# Problem to solve
Give the whole listing below once more, exactly, without pictures.

# Data
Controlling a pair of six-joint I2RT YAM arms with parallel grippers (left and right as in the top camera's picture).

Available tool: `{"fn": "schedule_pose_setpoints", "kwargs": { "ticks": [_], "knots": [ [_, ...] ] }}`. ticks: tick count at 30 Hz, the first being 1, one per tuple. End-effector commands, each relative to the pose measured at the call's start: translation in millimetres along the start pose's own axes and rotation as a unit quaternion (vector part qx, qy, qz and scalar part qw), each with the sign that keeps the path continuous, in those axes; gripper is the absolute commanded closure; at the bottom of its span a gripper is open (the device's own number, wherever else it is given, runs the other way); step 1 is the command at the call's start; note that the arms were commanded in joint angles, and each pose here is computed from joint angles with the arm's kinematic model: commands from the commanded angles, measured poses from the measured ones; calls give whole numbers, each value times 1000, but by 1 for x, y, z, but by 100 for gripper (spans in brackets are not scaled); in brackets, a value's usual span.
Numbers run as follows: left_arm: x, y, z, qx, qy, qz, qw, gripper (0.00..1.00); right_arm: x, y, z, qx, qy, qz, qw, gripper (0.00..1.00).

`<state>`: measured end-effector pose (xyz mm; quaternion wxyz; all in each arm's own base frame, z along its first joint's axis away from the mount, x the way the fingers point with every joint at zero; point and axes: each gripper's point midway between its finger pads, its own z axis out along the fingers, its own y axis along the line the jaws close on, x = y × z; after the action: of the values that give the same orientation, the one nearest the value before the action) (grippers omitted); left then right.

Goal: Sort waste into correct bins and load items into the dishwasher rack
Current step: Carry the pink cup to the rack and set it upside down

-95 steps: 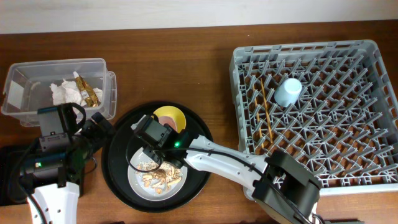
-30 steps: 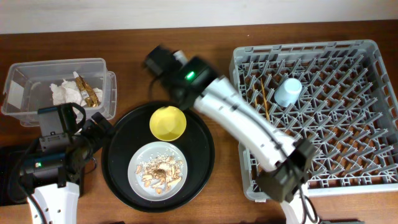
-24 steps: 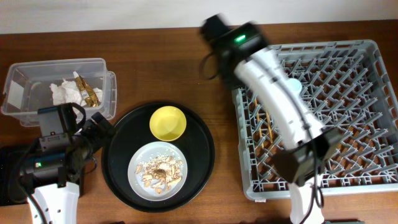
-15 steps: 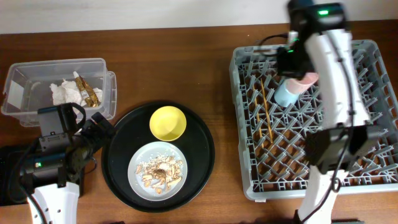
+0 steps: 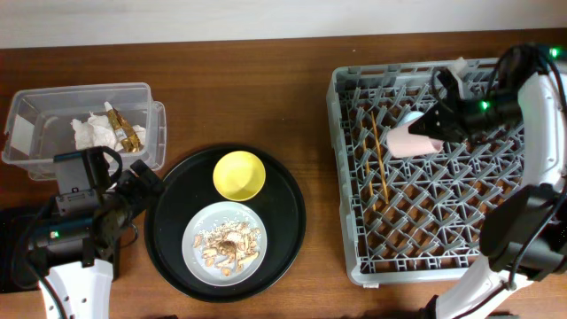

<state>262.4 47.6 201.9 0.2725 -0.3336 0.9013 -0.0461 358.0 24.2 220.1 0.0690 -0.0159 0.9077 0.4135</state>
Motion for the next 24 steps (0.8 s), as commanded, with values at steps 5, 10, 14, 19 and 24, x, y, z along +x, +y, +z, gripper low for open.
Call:
{"fn": "schedule_pose_setpoints", "kwargs": {
  "ticks": [5, 10, 14, 19, 24],
  "knots": [
    [0, 0, 0, 3, 1, 2, 1000, 1, 8, -6, 7, -179, -88, -21, 980, 96],
    [0, 0, 0, 3, 1, 2, 1000, 1, 12, -19, 12, -223, -123, 19, 967, 96],
    [0, 0, 0, 3, 1, 2, 1000, 1, 14, -29, 23, -227, -118, 36, 966, 96],
    [0, 0, 0, 3, 1, 2, 1000, 1, 18, -52, 42, -238, -94, 93, 962, 96],
    [1, 0, 0, 3, 1, 2, 1000, 1, 22, -67, 54, -232, -73, 120, 962, 96]
  ]
}}
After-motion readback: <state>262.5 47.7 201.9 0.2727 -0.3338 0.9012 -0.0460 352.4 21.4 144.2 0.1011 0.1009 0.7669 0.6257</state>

# Result below
Controlling a pair of six-joint I2RT YAM arms with parallel grippers (left and right as in the top camera's picture).

Available tool: `{"fn": "schedule_pose_setpoints", "kwargs": { "ticks": [_], "knots": [ [_, ...] ] }}`. ticks: tick count at 30 Hz, the first being 1, one per tuple. End-effector commands, each relative to the pose measured at the call's start: translation in millimetres along the start pose's own axes and rotation as a unit quaternion (vector part qx, qy, qz and scalar part qw), each with the sign that keeps the path continuous, in those axes; gripper is the absolute commanded closure; at the bottom of its span a gripper is open (the device's own number, wherever else it is given, runs the other way); step 1 is the command at the call's start; note that the arms were commanded in joint angles, and each pose here is computed from joint angles with the arm's kinematic model: commands from the commanded angles, measured poses from the measured ones; calls give whole numbers, each value times 1000, but by 1 for x, y, z, but by 100 for gripper (spans in brackets are not scaled); in brackets, a value's usual span.
Numbers run as follows: left_arm: x, y, z, qx, qy, qz, qw, gripper (0.00..1.00); right_arm: x, y, z, qx, qy, qz, qw, gripper (0.00..1.00).

`<state>`: measured end-effector pose (xyz mm; quaternion wxyz; all in each arm's own base frame, z along its first joint's axis away from the mount, x the way the fingers point with every joint at zero; point and axes: each gripper's point midway between its finger pads, its own z axis out along the fingers, its own y axis along the line the jaws close on, x = y × z; after the action: of the values that give the same orientation, the one nearest the value before the action) (grippers omitted); left then right.

Goal: Sort waste into correct bins and load items into the dishwasher rack
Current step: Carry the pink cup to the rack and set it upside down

-95 steps: 
-30 steps: 
-24 steps: 
-15 steps: 
+0 steps: 

<state>262.4 47.6 201.9 0.2725 -0.3336 0.9013 -0.0461 358.0 24.2 220.1 0.0690 -0.0159 0.9077 0.4135</state>
Motion for the next 24 steps (0.8 s), as commanded, with values at steps 5, 10, 14, 19 and 24, x, y, z along +x, +y, +z, gripper low for open.
Call:
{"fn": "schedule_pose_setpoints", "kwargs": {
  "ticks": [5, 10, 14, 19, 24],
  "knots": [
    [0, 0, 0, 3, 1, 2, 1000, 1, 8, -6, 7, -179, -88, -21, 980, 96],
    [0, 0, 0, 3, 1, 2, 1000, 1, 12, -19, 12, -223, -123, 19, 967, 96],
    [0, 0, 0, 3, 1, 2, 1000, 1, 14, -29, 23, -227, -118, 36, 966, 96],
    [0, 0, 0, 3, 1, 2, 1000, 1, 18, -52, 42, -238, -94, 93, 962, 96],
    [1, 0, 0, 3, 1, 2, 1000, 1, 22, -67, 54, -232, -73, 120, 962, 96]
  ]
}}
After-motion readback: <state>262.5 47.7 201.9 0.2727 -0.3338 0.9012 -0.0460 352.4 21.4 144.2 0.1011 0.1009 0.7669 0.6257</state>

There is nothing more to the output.